Another option is to perform a superset where you perform sliding leg curls on the floor (using furniture sliders or hand towels under your feet) and then going right into single-leg hip thrusts afterward to burn out the glutes and hamstrings.
And, for even more challenges, you can add our high-quality hip band and/or mini-loop bands around your hips and ankles. In addition to increasing the resistance of the hip thrust, using bands also increases the activation of the gluteus medius -- a typically underdeveloped muscle in many individuals and plays a critical role in hip stability.
Common Hip Thrust Mistakes
Here are a few of the most common mistakes gym rats (both novice and experienced) make when performing hip thrusts
Not Using a Full Range of Motion
This is possibly the biggest mistake that not only affects the hip thrust but just about every other exercise being performed at gyms around the world.
If you're not using a full range of motion, you're not getting the maximum amount of muscle-building bang for your effort in the gym.
Stopping short of parallel (in the case of the hip thrust, specifically) prevents complete activation and contraction of the glutes, which means you're leaving potential booty gains on the table.
Going Too Heavy
Another big-time no-no that many individuals routinely do is selecting a weight that's too heavy for their current strength levels.

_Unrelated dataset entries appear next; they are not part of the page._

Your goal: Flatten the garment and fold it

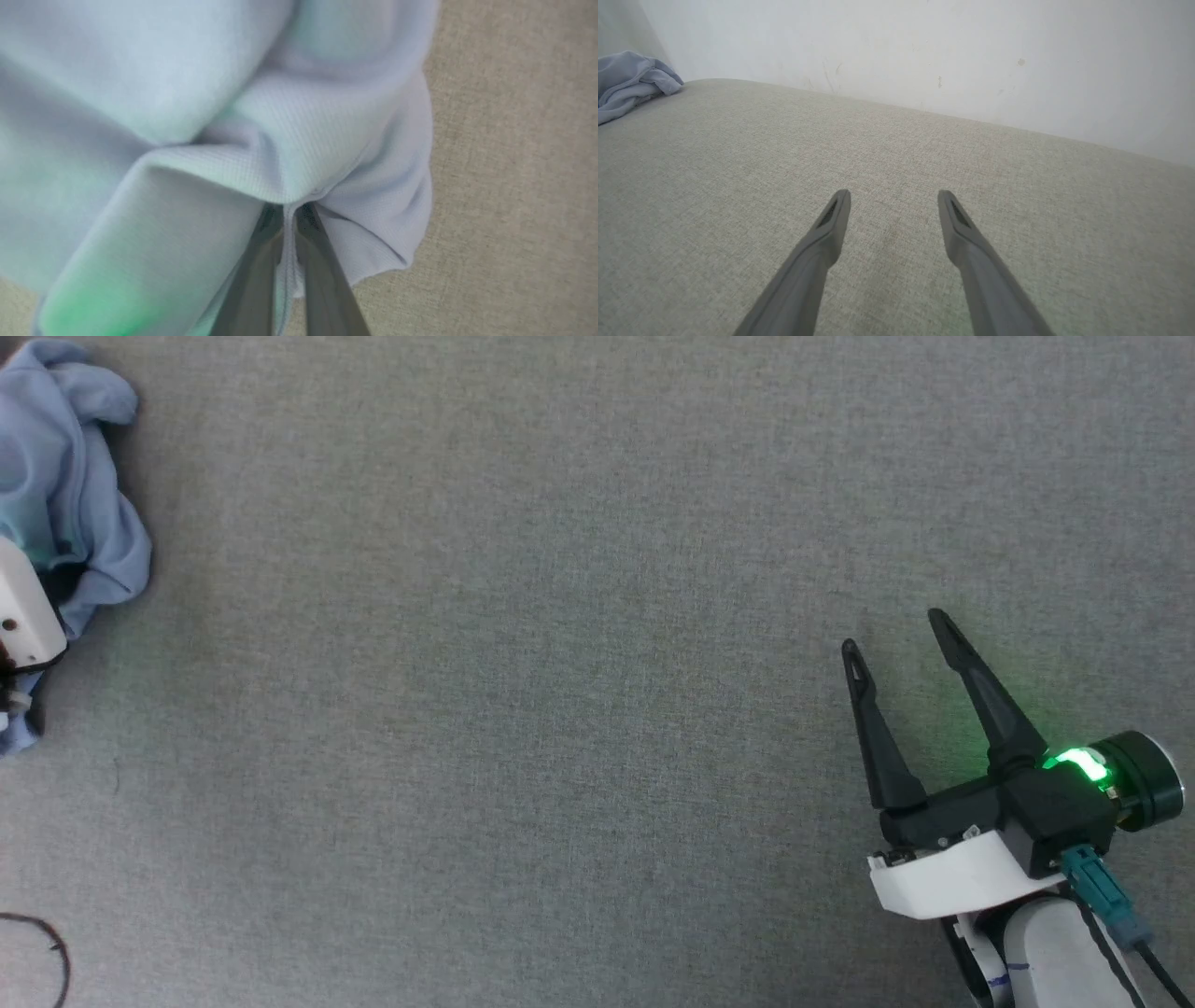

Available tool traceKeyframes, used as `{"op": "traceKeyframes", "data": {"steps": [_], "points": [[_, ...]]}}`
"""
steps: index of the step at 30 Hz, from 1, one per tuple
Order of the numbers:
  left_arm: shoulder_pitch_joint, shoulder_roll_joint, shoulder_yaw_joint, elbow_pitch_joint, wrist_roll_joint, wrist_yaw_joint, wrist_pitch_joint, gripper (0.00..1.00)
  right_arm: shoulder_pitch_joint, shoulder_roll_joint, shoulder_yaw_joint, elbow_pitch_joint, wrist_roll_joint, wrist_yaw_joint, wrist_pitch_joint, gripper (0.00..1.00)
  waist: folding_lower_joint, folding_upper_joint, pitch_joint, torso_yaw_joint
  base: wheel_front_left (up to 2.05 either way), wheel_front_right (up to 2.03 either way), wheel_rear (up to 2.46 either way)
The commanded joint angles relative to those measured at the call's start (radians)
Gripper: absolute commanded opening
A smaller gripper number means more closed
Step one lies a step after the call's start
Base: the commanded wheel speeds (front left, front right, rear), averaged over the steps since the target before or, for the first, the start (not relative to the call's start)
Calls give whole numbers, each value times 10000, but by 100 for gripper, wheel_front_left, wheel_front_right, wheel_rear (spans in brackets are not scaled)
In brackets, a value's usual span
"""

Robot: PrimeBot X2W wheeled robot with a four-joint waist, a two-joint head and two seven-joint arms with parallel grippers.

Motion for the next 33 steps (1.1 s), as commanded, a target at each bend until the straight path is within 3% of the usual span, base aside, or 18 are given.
{"op": "traceKeyframes", "data": {"steps": [1, 7, 17, 21, 25, 33], "points": [[208, -281, -41, 267, 74, -63, -530, 0, -164, -3, -9, 85, 4, -17, -84, 100, 0, 0, -303, 89, 0, 0, 0], [-55, -456, 449, 380, 31, -64, -3781, 0, -111, -3, -34, 535, 132, -17, -189, 100, 0, 0, -1376, 145, 0, 0, 0], [-357, -114, -218, -662, 665, -64, -7245, 0, 239, -3, -395, 1211, 492, -17, -325, 100, 0, 0, -3361, 306, 0, 0, 0], [-628, -287, -433, -1477, 1119, -32, -7939, 0, 305, -3, -604, 1381, 618, -17, -353, 100, 0, 0, -3895, 239, 0, 0, 0], [-801, -528, -452, -2661, 1560, 282, -8267, 0, 339, -3, -849, 1499, 712, -17, -371, 100, 0, 0, -4192, 54, 0, 0, 0], [-655, -1286, -976, -5174, 1996, 734, -8137, 0, 299, -3, -1325, 1544, 872, -17, -385, 100, 0, 0, -4545, -761, 0, 0, 0]]}}
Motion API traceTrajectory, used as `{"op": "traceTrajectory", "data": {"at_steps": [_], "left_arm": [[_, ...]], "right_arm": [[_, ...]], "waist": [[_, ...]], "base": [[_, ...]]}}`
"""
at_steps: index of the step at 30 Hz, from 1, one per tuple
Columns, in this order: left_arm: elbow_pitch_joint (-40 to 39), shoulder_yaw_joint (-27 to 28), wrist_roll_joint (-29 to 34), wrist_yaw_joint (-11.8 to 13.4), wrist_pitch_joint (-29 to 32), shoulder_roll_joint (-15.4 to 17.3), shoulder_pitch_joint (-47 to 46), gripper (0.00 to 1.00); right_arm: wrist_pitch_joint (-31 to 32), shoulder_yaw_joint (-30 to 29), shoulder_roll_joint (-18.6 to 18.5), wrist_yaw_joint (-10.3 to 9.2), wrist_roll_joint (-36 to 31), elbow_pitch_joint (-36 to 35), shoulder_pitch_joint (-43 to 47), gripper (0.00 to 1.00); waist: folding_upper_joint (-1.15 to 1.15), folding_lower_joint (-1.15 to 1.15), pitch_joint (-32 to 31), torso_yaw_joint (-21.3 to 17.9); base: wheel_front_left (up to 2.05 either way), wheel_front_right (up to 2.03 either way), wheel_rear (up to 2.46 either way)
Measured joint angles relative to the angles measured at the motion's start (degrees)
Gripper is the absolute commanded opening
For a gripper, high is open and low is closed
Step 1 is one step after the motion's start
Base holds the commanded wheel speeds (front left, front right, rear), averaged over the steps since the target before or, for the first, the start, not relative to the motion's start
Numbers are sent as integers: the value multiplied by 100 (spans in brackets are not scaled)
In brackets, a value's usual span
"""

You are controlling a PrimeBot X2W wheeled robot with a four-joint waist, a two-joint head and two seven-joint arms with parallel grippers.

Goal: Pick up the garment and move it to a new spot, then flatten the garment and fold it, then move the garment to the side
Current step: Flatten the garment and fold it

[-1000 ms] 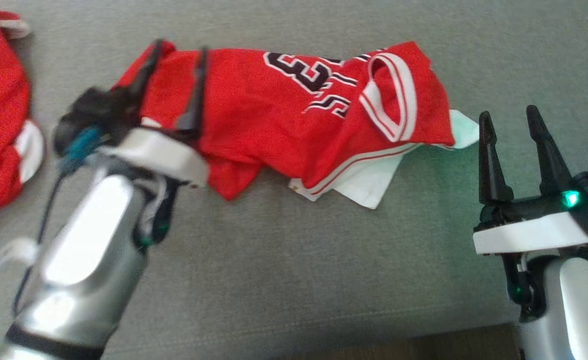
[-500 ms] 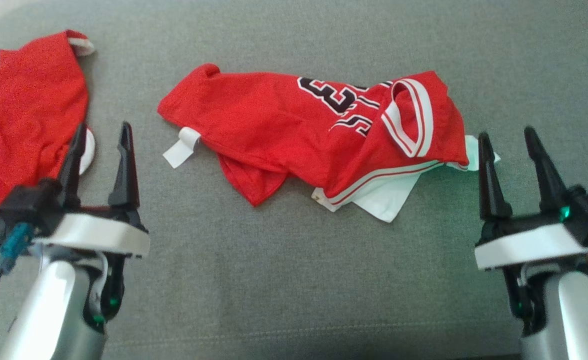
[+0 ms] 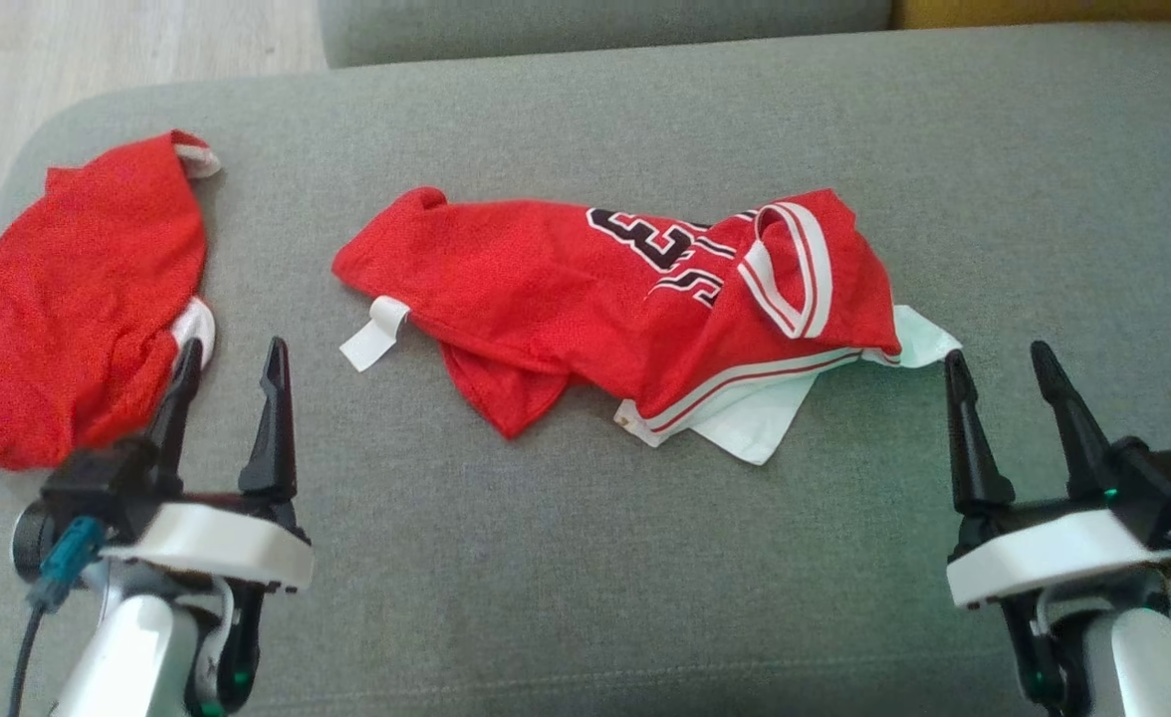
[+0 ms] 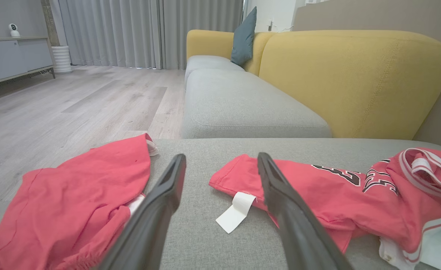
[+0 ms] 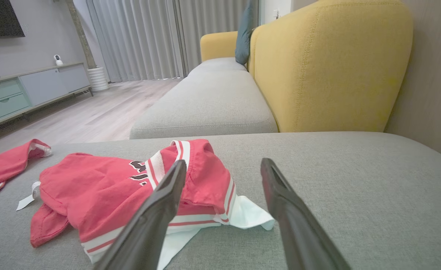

Going too heavy leads to sloppy technique and (more often than not) incomplete range of motion, which reduces the muscle building-stimulus of an exercise and increases the risk of strain or injury.
You need to challenge your muscles, but not at the expense of proper technique.
Incorrect Foot Placement
Placing your feet too far in front of you will turn the hip thrust into more of a hamstring-dominant exercise than a glute-dominant one. On the flip side, having them too close to your body will make the exercise more quad engagement.
It'll take a bit of experimentation to find the right foot position for your body, but there should be a 90-degree angle forming between your thigh and lower leg at the top of the movement.
Not Maintaining a Neutral Lower Back
We touched on this above briefly, but be careful not to hyperextend (excessively arch) your lower back during the exercise.
Contract the abs to help pull your ribs down and keep your lower back neutral. This helps guard against straining the lower back while allowing you to achieve full extension of the hips.
Coming Up Onto the Toes
Squats aren’t the only exercise where many people have difficulty with coming up on their toes. The same is known to happen during hip thrusts, too.
More often than not, coming up onto the toes (and letting the heels come off the ground) occurs due to incorrect foot placement.
If you find this happening, lower the weight and reassess where your feet are positioned during the exercise set-up. Remember, you want your upper and lower legs to form a 90-degree angle at the top. And, when performing the hip thrust, on driving through the heels.